Data supplied.
━━━━━━
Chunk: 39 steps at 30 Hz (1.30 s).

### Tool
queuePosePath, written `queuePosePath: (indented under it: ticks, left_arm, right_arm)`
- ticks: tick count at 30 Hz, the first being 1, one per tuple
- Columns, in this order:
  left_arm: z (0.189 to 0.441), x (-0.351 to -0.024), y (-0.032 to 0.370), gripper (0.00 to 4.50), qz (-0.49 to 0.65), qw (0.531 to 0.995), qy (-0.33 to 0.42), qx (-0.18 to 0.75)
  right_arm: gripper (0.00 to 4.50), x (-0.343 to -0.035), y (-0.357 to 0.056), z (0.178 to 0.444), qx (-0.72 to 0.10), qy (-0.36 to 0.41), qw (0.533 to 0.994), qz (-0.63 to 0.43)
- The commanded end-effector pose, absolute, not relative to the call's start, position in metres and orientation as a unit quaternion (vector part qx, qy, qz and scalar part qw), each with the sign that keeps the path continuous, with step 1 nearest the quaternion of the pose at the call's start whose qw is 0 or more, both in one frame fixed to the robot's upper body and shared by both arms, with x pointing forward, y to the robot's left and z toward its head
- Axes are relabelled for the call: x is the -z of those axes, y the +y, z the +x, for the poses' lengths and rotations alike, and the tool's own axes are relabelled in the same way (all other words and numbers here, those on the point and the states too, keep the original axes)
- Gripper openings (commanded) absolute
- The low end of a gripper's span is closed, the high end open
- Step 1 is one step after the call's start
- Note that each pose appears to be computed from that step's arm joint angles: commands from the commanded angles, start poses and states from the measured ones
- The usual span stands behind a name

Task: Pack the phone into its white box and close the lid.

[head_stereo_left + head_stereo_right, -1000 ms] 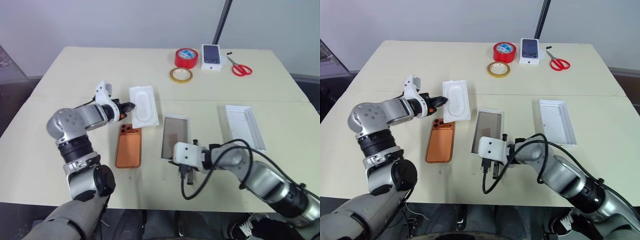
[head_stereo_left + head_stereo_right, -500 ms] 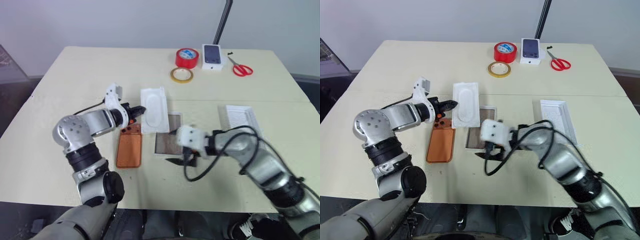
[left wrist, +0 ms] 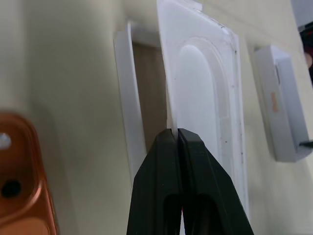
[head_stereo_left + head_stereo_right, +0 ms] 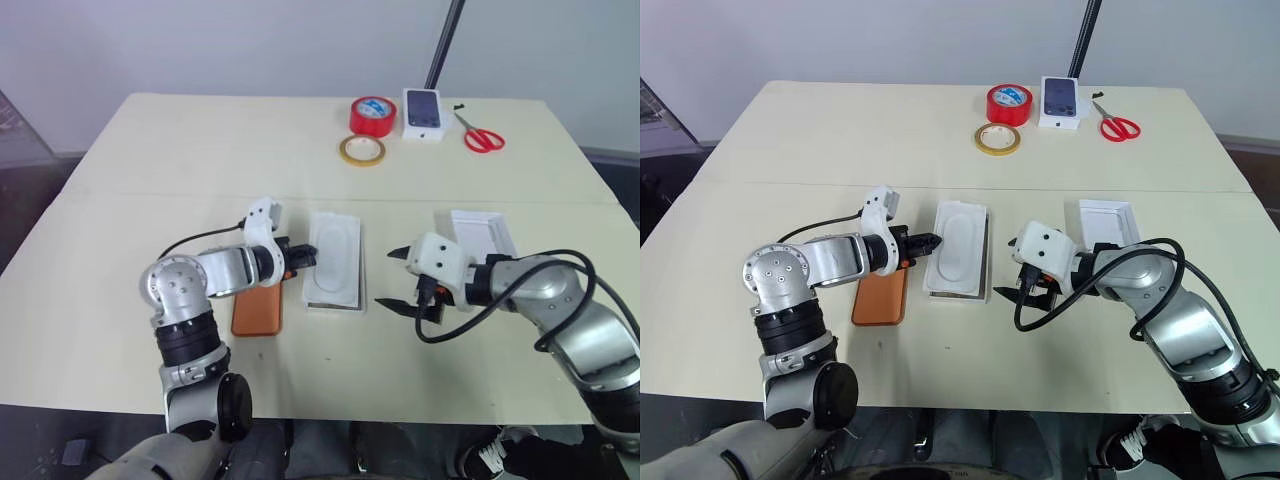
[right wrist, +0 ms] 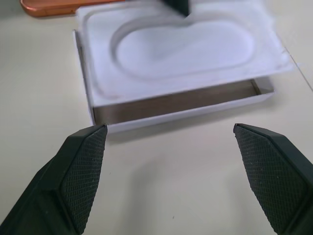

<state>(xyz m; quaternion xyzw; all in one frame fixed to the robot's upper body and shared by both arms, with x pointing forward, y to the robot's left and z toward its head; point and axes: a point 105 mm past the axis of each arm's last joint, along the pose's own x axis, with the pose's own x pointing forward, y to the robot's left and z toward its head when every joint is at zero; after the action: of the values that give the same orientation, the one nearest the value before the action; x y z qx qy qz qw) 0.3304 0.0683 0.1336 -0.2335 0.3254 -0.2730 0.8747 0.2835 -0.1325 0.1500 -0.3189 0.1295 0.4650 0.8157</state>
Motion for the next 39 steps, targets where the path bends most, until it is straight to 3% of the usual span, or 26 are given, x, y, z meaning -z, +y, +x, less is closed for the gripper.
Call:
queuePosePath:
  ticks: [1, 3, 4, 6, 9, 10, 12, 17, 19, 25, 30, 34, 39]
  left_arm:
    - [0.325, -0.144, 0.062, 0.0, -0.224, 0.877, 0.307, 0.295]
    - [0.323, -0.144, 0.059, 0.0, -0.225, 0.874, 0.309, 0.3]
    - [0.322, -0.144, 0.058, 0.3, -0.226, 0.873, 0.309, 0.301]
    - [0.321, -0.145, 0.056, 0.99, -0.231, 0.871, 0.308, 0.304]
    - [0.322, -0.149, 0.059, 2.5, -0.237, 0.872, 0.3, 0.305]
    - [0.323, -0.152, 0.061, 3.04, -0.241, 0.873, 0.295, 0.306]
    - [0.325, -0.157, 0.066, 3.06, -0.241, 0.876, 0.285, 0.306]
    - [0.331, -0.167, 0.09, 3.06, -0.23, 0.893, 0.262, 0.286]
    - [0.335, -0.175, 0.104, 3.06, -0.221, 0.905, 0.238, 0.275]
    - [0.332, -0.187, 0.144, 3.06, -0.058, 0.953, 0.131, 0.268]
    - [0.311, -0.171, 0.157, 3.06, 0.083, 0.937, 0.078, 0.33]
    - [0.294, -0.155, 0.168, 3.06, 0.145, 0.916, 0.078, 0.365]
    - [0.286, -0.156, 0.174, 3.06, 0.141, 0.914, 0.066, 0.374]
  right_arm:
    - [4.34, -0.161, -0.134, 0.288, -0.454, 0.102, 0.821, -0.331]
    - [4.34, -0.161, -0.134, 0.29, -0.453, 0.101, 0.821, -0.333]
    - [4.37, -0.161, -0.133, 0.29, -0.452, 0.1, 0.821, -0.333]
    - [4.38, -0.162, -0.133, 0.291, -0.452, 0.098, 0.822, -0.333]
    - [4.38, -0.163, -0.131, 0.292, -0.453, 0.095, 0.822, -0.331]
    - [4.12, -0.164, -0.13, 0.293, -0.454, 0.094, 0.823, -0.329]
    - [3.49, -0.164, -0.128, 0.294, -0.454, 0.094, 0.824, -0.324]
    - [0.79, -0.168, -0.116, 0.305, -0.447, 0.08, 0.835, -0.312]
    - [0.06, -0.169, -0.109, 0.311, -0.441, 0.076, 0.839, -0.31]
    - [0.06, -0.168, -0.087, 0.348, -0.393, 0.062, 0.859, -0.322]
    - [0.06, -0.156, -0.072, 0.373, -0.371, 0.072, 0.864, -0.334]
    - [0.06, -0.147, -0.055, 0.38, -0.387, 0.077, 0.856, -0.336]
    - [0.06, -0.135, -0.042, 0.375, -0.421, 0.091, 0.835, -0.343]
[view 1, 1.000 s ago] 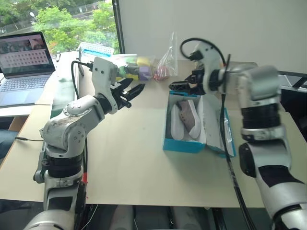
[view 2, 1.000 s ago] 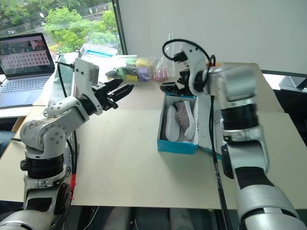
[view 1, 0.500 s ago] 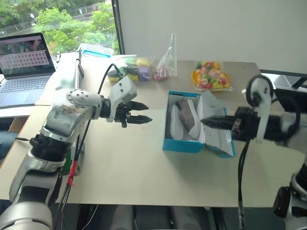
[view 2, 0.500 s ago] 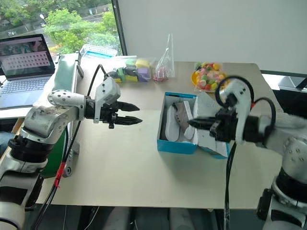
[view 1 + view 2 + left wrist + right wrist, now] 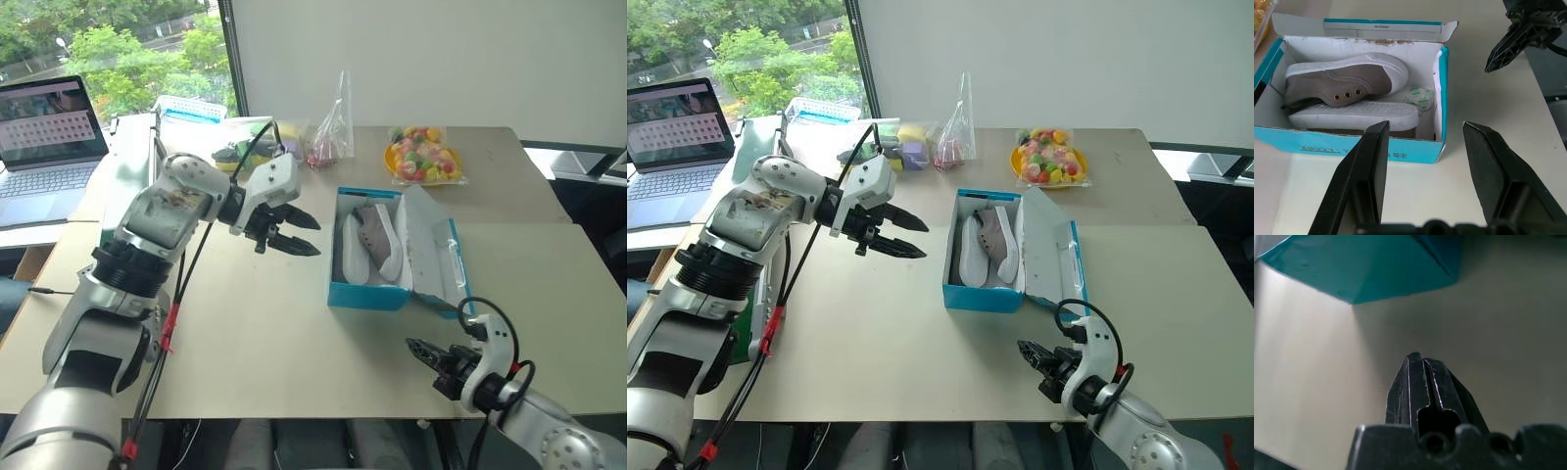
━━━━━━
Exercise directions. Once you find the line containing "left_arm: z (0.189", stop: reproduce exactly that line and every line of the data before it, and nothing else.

Solution.
Chunk: 39 steps at 30 Hz (1.30 s).

### Tool
queuePosePath, written `queuePosePath: (indented under it: ticks, left_arm, right_arm)`
- ticks: tick count at 30 Hz, the first being 1, one per tuple
- Columns, in this order:
  left_arm: z (0.189 to 0.441), x (-0.351 to -0.024), y (-0.032 to 0.370), gripper (0.00 to 4.50), qz (-0.49 to 0.65), qw (0.531 to 0.995), qy (-0.33 to 0.42), qx (-0.18 to 0.75)

This concludes the answer to the exercise.